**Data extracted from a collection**

*** Block opens ***

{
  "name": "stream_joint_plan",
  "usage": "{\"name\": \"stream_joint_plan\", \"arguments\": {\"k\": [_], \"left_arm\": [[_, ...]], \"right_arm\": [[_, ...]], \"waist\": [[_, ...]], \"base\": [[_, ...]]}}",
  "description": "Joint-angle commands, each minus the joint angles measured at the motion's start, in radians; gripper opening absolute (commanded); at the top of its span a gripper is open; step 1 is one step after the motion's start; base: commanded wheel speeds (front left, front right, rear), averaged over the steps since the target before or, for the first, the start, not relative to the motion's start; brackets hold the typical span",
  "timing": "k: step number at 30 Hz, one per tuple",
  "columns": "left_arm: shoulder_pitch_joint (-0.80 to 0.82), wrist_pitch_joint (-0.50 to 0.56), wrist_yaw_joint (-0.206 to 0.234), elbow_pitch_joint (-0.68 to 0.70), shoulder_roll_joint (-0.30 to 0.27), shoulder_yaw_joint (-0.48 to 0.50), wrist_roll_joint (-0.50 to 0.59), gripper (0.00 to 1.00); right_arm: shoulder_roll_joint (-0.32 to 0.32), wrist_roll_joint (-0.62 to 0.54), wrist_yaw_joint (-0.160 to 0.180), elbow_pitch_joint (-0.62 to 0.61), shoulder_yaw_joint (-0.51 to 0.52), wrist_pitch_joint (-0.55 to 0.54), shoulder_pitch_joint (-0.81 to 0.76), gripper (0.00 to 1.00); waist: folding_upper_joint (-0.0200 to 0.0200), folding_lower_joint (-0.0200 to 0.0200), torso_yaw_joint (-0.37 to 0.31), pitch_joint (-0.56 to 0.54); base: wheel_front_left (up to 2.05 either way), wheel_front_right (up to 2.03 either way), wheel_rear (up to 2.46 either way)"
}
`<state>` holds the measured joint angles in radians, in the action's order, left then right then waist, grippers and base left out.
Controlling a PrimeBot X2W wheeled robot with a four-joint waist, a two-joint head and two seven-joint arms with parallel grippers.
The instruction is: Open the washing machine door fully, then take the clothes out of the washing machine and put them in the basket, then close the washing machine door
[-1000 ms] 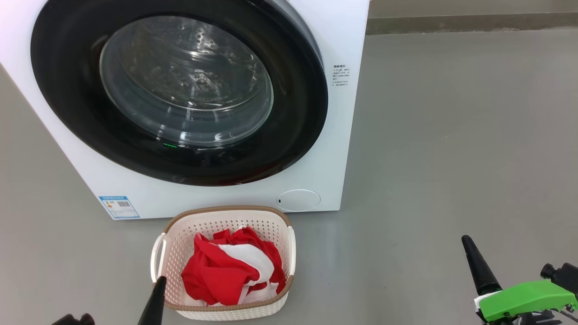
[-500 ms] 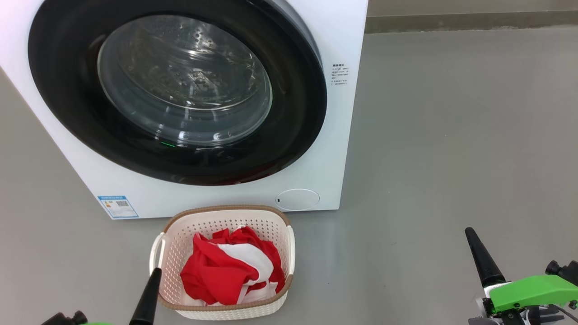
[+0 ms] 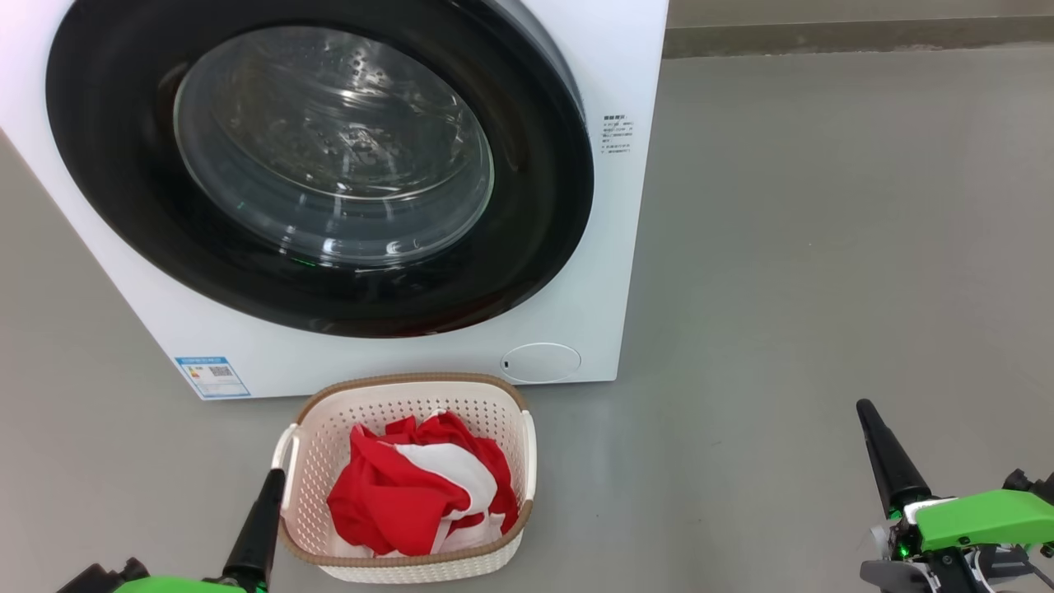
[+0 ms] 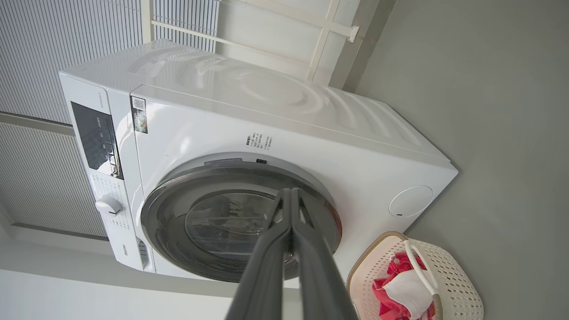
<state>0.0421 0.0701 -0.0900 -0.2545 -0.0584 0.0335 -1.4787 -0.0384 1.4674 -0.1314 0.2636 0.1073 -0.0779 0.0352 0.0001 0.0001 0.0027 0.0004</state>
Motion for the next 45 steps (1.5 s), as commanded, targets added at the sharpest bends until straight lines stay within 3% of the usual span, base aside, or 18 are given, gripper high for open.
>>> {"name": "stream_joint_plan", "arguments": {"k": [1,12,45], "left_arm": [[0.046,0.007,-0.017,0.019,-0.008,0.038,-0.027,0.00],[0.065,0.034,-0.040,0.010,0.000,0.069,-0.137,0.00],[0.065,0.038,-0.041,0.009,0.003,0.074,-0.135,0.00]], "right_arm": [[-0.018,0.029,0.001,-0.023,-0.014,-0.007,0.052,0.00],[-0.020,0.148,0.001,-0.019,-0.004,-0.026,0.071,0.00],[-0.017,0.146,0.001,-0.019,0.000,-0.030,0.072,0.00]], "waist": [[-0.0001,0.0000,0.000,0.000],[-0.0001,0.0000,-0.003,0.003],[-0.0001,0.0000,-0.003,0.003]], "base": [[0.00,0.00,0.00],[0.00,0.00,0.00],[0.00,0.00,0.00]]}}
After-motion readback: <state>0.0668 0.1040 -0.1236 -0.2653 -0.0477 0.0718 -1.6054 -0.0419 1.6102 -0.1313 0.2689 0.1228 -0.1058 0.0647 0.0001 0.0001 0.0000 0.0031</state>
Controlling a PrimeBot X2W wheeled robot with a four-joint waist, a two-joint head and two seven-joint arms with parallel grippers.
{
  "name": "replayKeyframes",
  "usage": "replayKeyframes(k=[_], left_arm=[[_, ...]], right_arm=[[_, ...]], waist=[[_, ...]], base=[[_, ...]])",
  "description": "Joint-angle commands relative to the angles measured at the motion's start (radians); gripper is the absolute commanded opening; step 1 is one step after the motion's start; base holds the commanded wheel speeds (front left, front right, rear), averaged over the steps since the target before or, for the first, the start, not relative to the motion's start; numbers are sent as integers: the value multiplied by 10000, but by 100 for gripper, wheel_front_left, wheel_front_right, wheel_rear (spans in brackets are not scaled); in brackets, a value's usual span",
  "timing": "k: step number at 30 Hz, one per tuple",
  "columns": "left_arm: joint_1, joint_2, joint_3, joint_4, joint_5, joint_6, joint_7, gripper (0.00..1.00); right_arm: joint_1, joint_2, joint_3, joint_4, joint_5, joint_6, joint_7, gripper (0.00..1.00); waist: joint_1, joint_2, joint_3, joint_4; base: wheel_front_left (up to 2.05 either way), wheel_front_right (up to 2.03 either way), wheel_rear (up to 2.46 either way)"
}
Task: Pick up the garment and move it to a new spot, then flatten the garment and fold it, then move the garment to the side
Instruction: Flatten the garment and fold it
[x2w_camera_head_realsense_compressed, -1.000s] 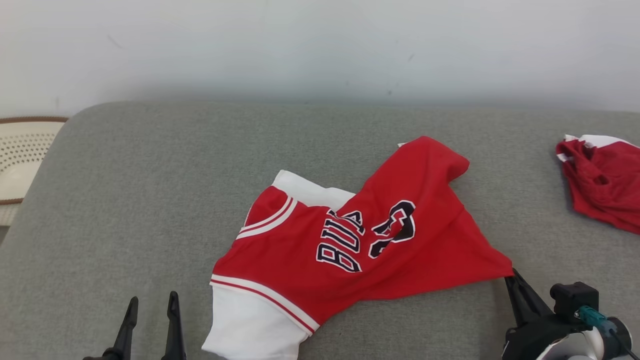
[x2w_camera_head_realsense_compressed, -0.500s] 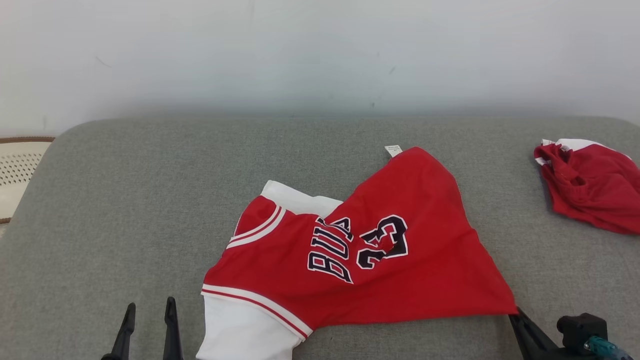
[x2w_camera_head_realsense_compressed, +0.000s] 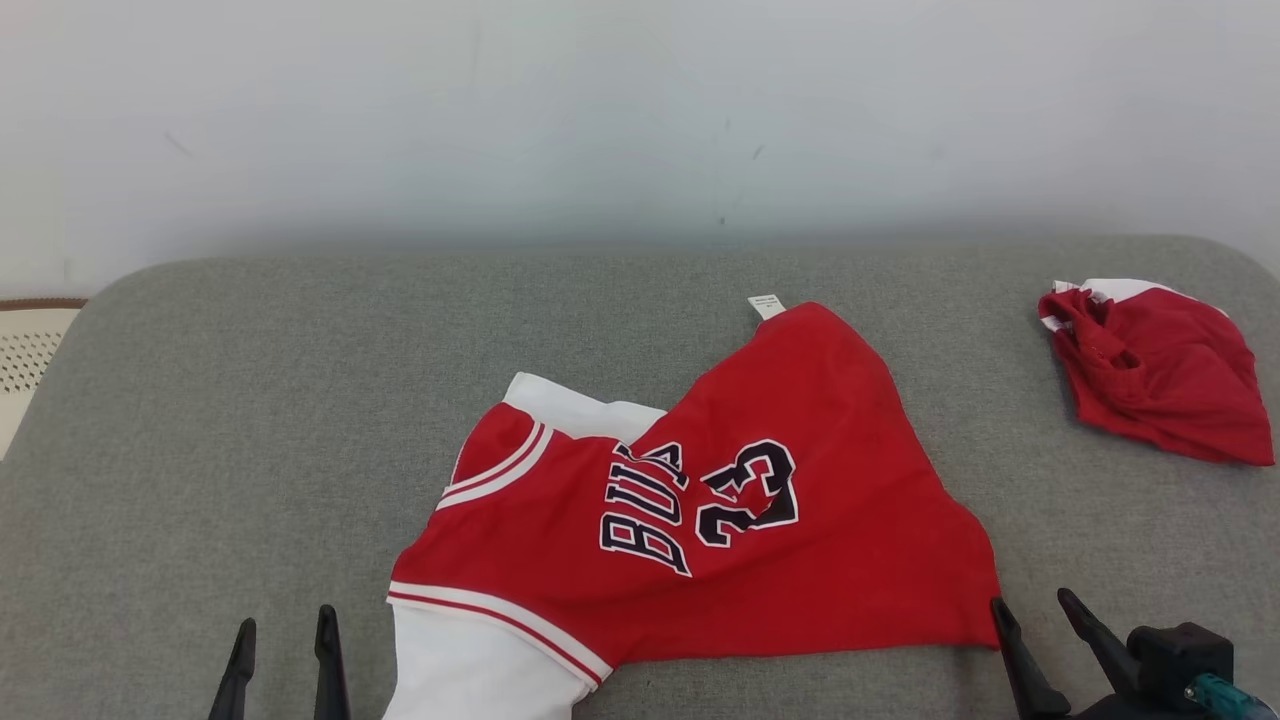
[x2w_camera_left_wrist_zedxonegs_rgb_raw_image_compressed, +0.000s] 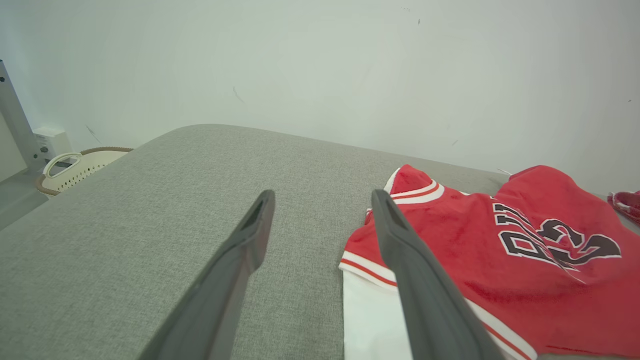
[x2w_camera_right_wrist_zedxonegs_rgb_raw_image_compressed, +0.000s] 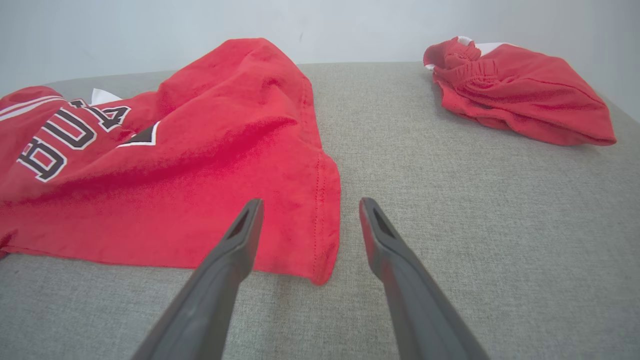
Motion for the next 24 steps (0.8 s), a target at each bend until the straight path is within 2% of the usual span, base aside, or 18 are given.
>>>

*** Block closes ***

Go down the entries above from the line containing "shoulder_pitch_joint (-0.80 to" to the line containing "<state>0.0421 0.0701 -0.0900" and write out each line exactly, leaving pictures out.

  "columns": "left_arm: shoulder_pitch_joint (-0.80 to 0.82), wrist_pitch_joint (-0.50 to 0.56), wrist_yaw_joint (-0.206 to 0.234), elbow_pitch_joint (-0.68 to 0.70), shoulder_roll_joint (-0.30 to 0.27), shoulder_yaw_joint (-0.48 to 0.50), wrist_roll_joint (-0.50 to 0.59), gripper (0.00 to 1.00); right_arm: shoulder_roll_joint (-0.32 to 0.32), wrist_roll_joint (-0.62 to 0.54), wrist_yaw_joint (-0.160 to 0.180), elbow_pitch_joint (-0.62 to 0.61), shoulder_yaw_joint (-0.51 to 0.52), wrist_pitch_joint (-0.55 to 0.54), shoulder_pitch_joint (-0.81 to 0.76), gripper (0.00 to 1.00); waist: folding_upper_joint (-0.0200 to 0.0200), folding_lower_joint (-0.0200 to 0.0200), torso_yaw_joint (-0.37 to 0.31), pitch_joint (-0.56 to 0.54); base: wheel_front_left (up to 2.05 either way), wheel_front_right (up to 2.03 either way), wheel_rear (up to 2.46 either way)"
}
`<state>` holds the measured joint angles in radians, in the action's order, left then right then waist, grippers and base left out.
Controlling a PrimeBot X2W wheeled robot with a four-joint waist, a two-joint head and two seven-joint arms with parallel grippers.
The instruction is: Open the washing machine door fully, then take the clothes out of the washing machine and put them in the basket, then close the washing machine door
[-1000 ms] 
[-500 ms] 
[+0 ms] 
[+0 ms] 
<state>0.0421 0.0701 -0.0900 -0.2545 -0.0584 0.0335 -1.4787 -0.0384 1.4674 -0.1314 0.2636 0.1073 -0.0779 0.0352 0.0001 0.0001 0.0027 0.0004</state>

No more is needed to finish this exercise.